> _Instructions to follow_:
Begin at the line containing "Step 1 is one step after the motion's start" in the records below, end at the line containing "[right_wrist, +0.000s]", and retype each line in that span exactly. No other line and no image should appear.

> _Dataset items_:
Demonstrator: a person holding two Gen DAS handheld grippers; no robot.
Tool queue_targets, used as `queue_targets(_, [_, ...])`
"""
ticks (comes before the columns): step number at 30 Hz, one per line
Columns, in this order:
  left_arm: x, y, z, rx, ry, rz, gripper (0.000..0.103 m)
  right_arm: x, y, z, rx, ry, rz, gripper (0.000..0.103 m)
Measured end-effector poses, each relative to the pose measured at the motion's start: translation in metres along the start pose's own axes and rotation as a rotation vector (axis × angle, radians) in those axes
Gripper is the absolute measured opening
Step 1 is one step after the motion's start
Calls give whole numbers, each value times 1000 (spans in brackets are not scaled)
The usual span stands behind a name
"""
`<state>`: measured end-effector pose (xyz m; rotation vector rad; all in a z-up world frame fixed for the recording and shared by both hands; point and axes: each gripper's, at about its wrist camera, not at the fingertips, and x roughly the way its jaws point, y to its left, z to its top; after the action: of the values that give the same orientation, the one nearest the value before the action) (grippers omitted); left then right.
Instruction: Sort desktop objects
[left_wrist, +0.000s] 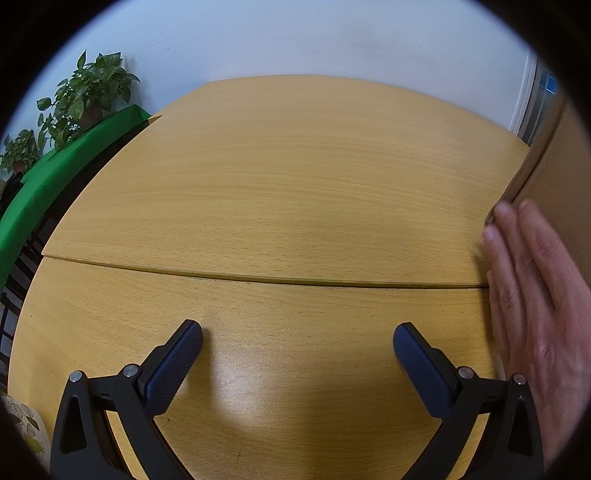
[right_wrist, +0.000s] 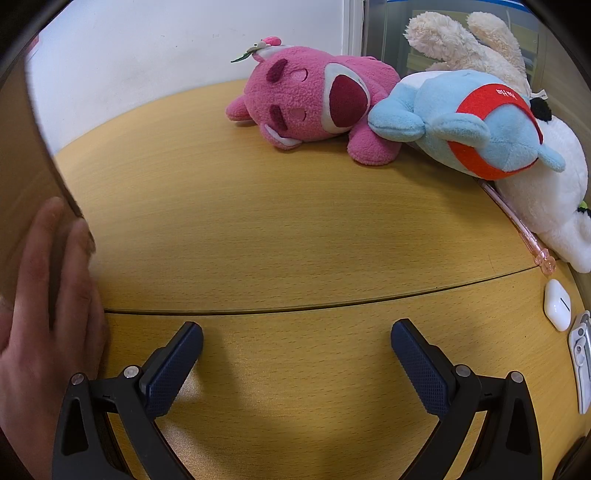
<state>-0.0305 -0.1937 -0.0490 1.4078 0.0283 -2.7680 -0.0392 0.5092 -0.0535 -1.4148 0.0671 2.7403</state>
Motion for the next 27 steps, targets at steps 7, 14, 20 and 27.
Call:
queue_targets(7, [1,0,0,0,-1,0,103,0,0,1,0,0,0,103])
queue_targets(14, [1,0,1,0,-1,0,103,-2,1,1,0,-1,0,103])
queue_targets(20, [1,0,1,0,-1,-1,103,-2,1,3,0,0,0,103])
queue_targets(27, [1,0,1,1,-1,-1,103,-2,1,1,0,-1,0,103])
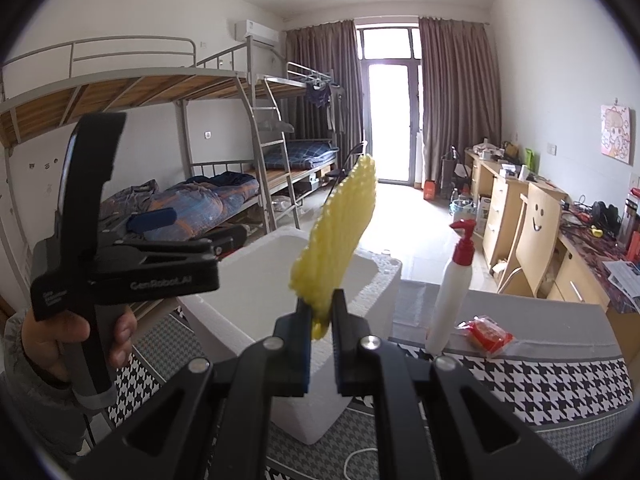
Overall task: Organize soft objects
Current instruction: 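Carry the yellow sponge with the right gripper over the white foam box, then open the right gripper to drop the sponge into the foam box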
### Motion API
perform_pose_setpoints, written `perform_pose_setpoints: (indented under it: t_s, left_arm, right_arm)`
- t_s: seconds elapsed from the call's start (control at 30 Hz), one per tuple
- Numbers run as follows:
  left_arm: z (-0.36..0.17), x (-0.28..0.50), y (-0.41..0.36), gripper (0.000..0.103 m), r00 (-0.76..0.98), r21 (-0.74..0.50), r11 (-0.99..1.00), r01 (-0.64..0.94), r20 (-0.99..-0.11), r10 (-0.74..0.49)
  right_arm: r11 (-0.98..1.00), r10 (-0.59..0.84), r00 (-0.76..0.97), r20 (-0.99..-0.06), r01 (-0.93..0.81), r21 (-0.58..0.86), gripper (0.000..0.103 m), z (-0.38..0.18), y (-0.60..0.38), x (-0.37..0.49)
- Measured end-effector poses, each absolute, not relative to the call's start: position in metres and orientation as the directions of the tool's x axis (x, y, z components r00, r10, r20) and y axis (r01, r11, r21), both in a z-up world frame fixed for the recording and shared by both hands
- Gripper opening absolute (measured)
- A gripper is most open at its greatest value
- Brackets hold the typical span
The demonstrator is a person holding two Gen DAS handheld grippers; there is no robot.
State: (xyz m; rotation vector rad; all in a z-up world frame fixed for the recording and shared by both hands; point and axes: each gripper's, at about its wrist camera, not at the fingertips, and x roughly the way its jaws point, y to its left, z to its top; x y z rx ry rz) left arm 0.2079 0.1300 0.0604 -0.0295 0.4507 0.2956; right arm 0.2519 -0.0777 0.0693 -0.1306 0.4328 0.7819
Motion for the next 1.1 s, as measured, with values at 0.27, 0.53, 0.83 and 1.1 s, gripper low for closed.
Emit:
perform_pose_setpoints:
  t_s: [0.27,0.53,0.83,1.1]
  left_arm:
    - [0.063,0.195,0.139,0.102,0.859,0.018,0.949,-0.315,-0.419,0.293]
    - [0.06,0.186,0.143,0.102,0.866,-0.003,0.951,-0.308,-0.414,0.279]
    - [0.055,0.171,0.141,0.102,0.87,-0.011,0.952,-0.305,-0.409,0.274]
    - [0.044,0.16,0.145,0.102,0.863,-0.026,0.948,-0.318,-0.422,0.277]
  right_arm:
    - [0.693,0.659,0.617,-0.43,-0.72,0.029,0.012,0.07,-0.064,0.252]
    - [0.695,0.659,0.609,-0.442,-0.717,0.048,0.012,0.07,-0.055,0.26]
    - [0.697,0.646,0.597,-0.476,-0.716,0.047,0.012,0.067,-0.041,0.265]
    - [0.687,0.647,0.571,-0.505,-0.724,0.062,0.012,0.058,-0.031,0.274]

> _Task answer_:
Step 1 is one step after the motion's start
Calls give whole numbers, each value times 1000 (spans in brackets are not scaled)
The usual span stands behind a name
"""
`<state>`: measured end-effector pose (xyz m; rotation vector rad; all in a z-up world frame fixed for the recording and shared by both hands; point and axes: each gripper's, at about its wrist camera, not at the fingertips, and x roughly the way its jaws point, y to its left, z to its top; after the action: of the values that give the same orientation, the one nearest the value before the action) (grippers omitted); left then right.
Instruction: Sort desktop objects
[left_wrist, +0.000s] 
[right_wrist, +0.000s] 

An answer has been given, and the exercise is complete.